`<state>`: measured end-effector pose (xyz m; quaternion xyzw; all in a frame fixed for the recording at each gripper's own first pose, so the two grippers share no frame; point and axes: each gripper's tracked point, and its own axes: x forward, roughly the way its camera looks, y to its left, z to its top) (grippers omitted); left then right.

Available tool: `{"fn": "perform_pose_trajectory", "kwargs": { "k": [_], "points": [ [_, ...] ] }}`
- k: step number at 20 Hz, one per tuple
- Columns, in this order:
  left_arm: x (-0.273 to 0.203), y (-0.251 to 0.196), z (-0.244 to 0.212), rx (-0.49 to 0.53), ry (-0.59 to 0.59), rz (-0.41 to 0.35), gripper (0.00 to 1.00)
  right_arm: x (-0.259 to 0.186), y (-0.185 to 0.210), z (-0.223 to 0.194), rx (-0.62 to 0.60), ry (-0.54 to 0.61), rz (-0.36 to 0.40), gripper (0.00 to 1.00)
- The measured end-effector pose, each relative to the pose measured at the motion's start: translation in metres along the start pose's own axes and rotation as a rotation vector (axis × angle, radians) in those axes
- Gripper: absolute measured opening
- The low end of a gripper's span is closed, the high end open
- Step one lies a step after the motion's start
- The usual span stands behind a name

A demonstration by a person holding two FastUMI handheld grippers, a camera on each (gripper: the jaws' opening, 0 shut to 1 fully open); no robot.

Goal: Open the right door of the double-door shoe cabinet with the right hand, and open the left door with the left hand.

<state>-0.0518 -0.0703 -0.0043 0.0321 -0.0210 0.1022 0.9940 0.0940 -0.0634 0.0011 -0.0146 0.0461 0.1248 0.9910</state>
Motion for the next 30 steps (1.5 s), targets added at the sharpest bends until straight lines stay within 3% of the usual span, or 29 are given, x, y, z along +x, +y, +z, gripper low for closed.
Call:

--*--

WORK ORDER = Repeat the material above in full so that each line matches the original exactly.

EXPECTED ANSWER =
`<state>`: measured end-effector pose (xyz m; quaternion xyzw; all in a frame fixed for the recording at each gripper's own first pose, so the two grippers share no frame; point and axes: each gripper's tracked point, and its own axes: x forward, roughly the way its camera looks, y to its left, z to its top) (grippers omitted); left then right.

Available tool: `{"fn": "perform_pose_trajectory", "kwargs": { "k": [_], "points": [ [_, ...] ] }}`
- k: step number at 20 Hz, one per tuple
- Columns, in this order:
  left_arm: x (-0.273 to 0.203), y (-0.251 to 0.196), z (-0.244 to 0.212), rx (-0.49 to 0.53), ry (-0.59 to 0.59), rz (-0.41 to 0.35), gripper (0.00 to 1.00)
  right_arm: x (-0.259 to 0.186), y (-0.185 to 0.210), z (-0.223 to 0.194), rx (-0.62 to 0.60), ry (-0.54 to 0.61), rz (-0.36 to 0.40), gripper (0.00 to 1.00)
- The measured end-effector pose, each relative to the pose measured at the motion's start: translation in metres along the start pose's own axes and rotation as a rotation vector (axis × angle, radians) in those axes
- Gripper: absolute measured opening
- The low end of a gripper's span is closed, the high end open
- Step one lies a step after the motion's start
- The usual span stands behind a name

A demonstration by a person holding two FastUMI handheld grippers, a camera on each (gripper: the jaws' opening, 0 shut to 1 fully open); no robot.

Goal: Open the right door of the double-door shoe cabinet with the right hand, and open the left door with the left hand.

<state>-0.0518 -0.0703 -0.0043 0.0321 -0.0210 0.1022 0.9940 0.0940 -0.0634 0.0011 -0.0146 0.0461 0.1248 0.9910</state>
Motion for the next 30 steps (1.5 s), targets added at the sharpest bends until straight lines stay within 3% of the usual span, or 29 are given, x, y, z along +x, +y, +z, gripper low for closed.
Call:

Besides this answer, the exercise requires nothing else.